**INSTRUCTIONS TO FOLLOW:** When the line containing "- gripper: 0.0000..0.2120" appears in the data below, begin copying there and stop only after the line containing "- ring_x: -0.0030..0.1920".

╭─ SUPPLIED MATERIAL

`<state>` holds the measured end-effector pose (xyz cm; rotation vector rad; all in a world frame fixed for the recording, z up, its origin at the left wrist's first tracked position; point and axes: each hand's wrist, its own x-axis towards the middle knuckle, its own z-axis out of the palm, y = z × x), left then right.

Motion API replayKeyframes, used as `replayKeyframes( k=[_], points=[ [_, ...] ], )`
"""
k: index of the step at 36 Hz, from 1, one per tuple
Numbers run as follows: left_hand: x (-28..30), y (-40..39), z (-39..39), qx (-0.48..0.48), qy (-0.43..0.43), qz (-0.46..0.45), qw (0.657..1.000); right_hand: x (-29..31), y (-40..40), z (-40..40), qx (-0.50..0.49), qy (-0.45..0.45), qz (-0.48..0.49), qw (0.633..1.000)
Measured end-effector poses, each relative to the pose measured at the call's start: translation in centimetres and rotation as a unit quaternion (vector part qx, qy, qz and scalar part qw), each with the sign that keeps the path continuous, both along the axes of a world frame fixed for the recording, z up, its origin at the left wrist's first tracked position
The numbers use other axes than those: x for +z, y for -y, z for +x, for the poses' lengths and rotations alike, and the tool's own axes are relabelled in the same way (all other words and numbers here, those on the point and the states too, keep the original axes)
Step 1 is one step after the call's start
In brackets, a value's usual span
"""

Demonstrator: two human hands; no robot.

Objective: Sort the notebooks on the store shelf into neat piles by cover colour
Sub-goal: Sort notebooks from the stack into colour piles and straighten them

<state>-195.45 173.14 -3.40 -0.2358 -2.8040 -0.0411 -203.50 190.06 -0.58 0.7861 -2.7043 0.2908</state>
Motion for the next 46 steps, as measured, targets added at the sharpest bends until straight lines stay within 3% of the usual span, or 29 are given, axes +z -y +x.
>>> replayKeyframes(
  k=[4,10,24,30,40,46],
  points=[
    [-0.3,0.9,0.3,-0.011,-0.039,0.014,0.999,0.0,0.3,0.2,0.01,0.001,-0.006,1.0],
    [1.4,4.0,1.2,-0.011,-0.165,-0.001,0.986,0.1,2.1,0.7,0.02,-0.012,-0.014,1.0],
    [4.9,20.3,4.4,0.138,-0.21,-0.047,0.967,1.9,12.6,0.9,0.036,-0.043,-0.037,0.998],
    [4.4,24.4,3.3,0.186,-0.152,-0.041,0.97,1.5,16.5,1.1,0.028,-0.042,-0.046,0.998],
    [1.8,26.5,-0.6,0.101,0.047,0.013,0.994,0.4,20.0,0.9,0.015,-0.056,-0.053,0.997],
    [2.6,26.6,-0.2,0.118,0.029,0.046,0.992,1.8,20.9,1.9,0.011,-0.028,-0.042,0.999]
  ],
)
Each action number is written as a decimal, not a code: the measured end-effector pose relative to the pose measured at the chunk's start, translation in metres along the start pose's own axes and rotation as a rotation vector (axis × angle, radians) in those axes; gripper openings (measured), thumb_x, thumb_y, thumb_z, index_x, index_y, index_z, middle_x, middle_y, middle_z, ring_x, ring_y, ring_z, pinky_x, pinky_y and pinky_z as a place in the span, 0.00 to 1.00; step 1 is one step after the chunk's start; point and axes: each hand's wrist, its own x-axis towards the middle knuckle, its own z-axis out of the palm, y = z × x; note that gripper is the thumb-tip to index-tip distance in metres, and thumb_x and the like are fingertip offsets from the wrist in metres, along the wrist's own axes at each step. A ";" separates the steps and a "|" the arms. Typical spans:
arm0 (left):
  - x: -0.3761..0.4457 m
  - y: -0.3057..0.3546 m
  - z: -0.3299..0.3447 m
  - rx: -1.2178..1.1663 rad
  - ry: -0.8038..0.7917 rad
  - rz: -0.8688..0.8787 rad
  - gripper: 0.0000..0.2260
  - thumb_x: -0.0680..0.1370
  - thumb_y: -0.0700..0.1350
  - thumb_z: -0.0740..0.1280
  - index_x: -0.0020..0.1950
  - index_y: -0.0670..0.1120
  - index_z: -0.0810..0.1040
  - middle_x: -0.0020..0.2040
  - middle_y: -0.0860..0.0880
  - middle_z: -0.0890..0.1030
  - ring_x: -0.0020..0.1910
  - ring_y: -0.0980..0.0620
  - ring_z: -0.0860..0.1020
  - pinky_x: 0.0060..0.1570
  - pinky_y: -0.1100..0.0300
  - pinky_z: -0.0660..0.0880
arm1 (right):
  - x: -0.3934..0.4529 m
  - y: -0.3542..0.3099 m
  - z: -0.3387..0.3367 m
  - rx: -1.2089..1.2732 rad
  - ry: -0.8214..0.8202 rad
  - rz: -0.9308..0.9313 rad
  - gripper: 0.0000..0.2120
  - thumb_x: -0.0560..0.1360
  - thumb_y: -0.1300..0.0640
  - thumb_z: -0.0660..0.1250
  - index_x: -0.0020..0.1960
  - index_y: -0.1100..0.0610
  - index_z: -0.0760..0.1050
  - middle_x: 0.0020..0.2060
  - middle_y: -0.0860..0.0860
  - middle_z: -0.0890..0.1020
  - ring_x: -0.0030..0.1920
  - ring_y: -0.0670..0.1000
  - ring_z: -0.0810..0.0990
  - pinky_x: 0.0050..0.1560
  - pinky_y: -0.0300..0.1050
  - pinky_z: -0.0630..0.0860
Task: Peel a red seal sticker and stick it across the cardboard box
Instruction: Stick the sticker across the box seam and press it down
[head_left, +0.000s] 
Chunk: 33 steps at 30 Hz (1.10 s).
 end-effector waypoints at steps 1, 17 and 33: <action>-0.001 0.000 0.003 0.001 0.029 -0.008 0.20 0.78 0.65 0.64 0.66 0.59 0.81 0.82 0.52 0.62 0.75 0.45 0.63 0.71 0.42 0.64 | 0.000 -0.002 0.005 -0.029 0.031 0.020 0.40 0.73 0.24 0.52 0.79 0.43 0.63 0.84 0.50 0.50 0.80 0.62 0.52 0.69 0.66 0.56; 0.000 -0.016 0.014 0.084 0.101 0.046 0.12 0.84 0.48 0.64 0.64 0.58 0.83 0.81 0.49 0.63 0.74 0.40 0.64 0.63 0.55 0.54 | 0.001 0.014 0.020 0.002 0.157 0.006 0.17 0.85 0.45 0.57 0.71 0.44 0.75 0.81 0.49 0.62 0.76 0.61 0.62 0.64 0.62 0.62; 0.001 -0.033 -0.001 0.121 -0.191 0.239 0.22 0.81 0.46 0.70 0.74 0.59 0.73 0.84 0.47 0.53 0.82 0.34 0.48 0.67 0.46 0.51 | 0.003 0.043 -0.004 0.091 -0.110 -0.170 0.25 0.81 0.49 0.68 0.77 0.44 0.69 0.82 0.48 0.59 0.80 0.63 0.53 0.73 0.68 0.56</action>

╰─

**ANSWER SPACE:**
  - gripper: 0.0000..0.2120
  - thumb_x: -0.0560..0.1360
  - thumb_y: -0.1300..0.0640
  - thumb_z: -0.0660..0.1250
  - index_x: -0.0020..0.1960
  - index_y: -0.1100..0.0610
  - index_z: -0.0760..0.1050
  - middle_x: 0.0020..0.2060
  - middle_y: -0.0860..0.0860
  - middle_z: -0.0890..0.1020
  - ring_x: -0.0030..0.1920

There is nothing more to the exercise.